The exponential distribution assumes a constant failure rate: a component is equally likely to fail in any given instant regardless of its age. This is realistic for electronic components subject to random external shocks (cosmic rays, power surges), but not for mechanical components that wear out over time. For aging components, the Weibull distribution is more appropriate: it allows the failure rate to increase (or decrease) with age.

Step-by-step example

A data center’s servers fail on average once every 200 days (\(\lambda = 1/200\)). Let \(X\) = days until the next failure, \(X \sim \text{Exp}(1/200)\).

Probability of surviving more than 100 days:

\[P(X > 100) = e^{-100/200} = e^{-0.5} \approx 0.6065\]

About 61% of servers survive beyond 100 days without failure.

Probability of failing within the first 50 days:

\[F(50) = 1 - e^{-50/200} = 1 - e^{-0.25} \approx 0.2212\]

About 22% of servers fail within the first 50 days.

Median time to failure:

\[Q(0.5) = -200\ln(0.5) = 200\ln(2) \approx 138.6 \text{ days}\]

Half of all servers fail before 138.6 days, even though the mean is 200 days. The right skew means the mean is pulled up by the rare very long-lasting servers.
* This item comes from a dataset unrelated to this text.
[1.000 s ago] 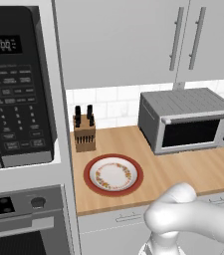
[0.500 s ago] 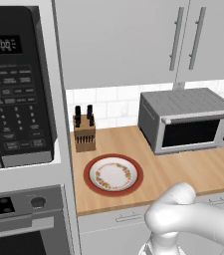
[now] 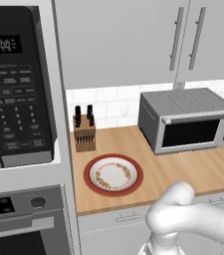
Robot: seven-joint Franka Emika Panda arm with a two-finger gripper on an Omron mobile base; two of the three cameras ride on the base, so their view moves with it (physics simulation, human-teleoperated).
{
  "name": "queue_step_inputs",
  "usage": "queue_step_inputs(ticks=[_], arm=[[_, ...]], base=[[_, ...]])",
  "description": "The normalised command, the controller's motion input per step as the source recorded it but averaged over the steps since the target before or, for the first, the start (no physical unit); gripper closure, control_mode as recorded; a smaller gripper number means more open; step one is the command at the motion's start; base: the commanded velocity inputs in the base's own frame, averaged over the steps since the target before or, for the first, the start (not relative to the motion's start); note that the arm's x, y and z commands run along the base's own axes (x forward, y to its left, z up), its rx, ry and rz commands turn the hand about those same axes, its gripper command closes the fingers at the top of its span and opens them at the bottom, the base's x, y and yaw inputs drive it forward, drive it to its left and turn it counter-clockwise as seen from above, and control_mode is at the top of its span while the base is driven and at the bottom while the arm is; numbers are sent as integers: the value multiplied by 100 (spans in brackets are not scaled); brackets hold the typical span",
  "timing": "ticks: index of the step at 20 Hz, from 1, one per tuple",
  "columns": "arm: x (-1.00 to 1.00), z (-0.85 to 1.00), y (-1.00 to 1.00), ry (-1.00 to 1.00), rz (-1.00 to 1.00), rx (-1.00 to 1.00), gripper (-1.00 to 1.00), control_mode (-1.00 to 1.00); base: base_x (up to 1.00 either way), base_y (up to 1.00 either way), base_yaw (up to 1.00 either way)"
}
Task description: Pick up the kebab skewer and baguette bread, and place them inside the toaster oven. Close the toaster oven door and start by setting the timer.
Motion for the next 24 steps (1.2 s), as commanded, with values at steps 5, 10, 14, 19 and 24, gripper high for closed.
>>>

More exponential distribution examples

Call center: calls arrive at a rate of 5 per minute (\(\lambda = 5\)). Time between calls: \(\text{Exp}(5)\). Mean wait: \(1/5 = 0.2\) minutes = 12 seconds.
Radioactive decay: a radioactive atom decays with rate \(\lambda = 0.001\) per year. Probability of surviving 500 years: \(e^{-0.5} \approx 0.607\).
Customer service: average call duration is 8 minutes (\(\theta = 8\), \(\lambda = 1/8\)). Probability that a call lasts more than 15 minutes: \(e^{-15/8} \approx 0.153\).

Connection with the Poisson distribution

The exponential and Poisson distributions are two sides of the same model. If events occur according to a Poisson process with rate \(\lambda\):

The number of events in a fixed interval of length \(t\) follows \(\text{Poisson}(\lambda t)\).
The waiting time between consecutive events follows \(\text{Exp}(\lambda)\).

This connection means that if you know \(\lambda\) for a Poisson count model, you automatically know the distribution of inter-event times, and vice versa.

💡 Relationship with other distributions

Geometric: the discrete analogue. Both are memoryless, one for trial counts, the other for continuous time.
Poisson: if inter-arrival times are \(\text{Exp}(\lambda)\), arrivals follow a \(\text{Poisson}(\lambda)\) process.
Gamma: the sum of \(k\) independent \(\text{Exp}(\lambda)\) variables follows \(\text{Gamma}(k, \lambda)\).
Weibull: a generalization of the exponential that allows non-constant failure rates. \(\text{Exp}(\lambda) = \text{Weibull}(1, \lambda)\).